Key risks (especially for short‑term entries):

- Earnings are still lumpy; there have been quarters that disappointed street expectations, triggering sharp corrections. (samco.in)

- Stock has reacted to management churn (e.g., CFO exit) and headline news in the past—moves can be swift on either side. (samco.in)

- Policy, execution and order‑timing risks are inherent in capital‑goods/renewables names.

4. Practical interpretation of “Is it a buy at ₹52?”

- For a short‑term trader: The stock is volatile, and you are buying a high‑beta name close to support but in a sideways‑to‑corrective phase versus its highs. Any trade needs a very clear stop‑loss (for example, somewhere below the ₹46–48 support band) and a pre‑defined exit zone (like ₹60–68), keeping position size small. This is an example framework, not a personalised recommendation.
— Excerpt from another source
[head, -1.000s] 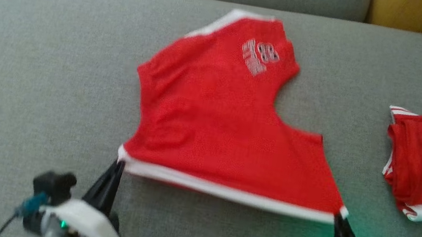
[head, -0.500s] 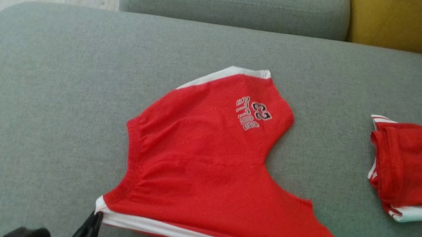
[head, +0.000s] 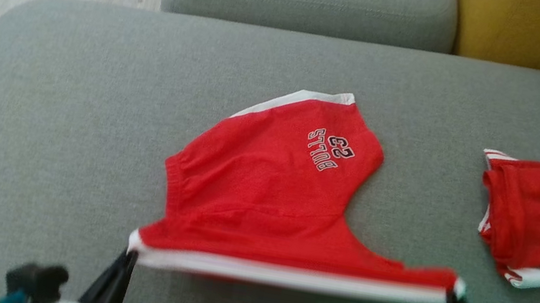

- For a higher‑risk investor (6–12+ months): Many brokerages still project 30–40% upside from current levels based on earnings visibility and sector tailwinds, but this comes with above‑average drawdown risk and dependence on execution of the order book.

Because I do not know your capital, risk tolerance, holding period, or existing exposure, I cannot say “definitively buy” or “don’t buy” at ₹52. The decision should be based on whether:

1. You are comfortable with meaningful price swings and potential drawdowns.

2. Your horizon is long enough to align with institutional targets (quarters, not days).

3. The position size is small enough not to hurt your overall portfolio if the trade goes wrong.

If you want to proceed, review the latest investor presentations/earnings call transcript and your own risk parameters before taking any action.